There are various tests for co-integration, unit roots, etc. and they seem to have low power for short time series. My situation is different from time series analysis in econometrics.

Of course, my model is valid only for a short period of time, but it's clear enough that predator numbers closely track prey numbers for this range of abundances (more than 2 orders of magnitude). At some very high prey abundance, which was not realised, I predict interference between predators (too many predators in a fixed area) and my fitted model would break.
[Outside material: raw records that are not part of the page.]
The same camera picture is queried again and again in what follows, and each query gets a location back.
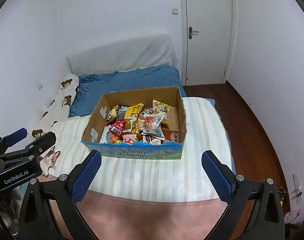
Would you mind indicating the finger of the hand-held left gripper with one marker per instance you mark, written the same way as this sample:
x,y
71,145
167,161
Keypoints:
x,y
15,136
38,143

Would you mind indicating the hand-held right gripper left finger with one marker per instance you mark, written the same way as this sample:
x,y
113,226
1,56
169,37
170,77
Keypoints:
x,y
87,177

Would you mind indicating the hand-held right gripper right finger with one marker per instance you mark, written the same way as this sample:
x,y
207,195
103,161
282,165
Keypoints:
x,y
217,177

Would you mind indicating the blue green cardboard box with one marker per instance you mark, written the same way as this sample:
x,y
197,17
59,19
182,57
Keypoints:
x,y
97,120

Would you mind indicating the cat print cloth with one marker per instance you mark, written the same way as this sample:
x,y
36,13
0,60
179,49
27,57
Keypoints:
x,y
50,160

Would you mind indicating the bear print white pillow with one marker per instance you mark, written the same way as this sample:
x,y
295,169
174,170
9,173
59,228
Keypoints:
x,y
64,92

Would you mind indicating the orange snack packet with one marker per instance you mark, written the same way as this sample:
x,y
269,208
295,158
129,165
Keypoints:
x,y
130,138

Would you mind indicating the cream striped bed sheet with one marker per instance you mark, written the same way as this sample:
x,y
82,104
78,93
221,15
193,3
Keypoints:
x,y
154,177

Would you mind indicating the pink fleece blanket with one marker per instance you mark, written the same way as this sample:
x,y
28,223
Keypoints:
x,y
152,217

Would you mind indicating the yellow black snack packet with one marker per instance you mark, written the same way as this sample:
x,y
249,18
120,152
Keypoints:
x,y
134,116

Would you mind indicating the white cookie print packet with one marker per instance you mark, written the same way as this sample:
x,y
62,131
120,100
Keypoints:
x,y
154,125

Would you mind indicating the white plug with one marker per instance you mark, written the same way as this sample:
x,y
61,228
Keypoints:
x,y
297,194

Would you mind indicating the blue bed sheet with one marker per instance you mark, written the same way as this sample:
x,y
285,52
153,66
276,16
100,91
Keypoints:
x,y
132,80

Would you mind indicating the white covered headboard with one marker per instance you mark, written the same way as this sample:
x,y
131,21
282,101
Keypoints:
x,y
122,55

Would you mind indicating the white door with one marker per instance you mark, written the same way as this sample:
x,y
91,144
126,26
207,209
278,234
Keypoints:
x,y
208,30

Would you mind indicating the white wall socket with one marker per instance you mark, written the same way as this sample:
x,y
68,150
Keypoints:
x,y
295,180
39,85

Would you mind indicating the white light switch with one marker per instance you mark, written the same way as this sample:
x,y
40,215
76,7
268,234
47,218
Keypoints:
x,y
175,11

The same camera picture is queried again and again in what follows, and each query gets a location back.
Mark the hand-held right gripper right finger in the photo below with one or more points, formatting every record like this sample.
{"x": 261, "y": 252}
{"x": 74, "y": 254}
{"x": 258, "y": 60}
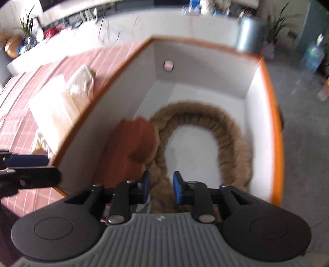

I guess I'll have to try and track down some of the authors of some research papers that I have been reading.

#### noetsi

##### No cake for spunky
For unit root test one suggestion to address low power is to use a test that test a null of stationarity and another a null of non-stationarity. If you get the same results in both test, and both are signficant, it decreases your doubt that the results are invalid. I have not worked enough with various cointegration tests to know if some have a null of cointegration and others a null of not cointegrated. Even ignoring that there should be some theory to support cointegration in the specific case tested.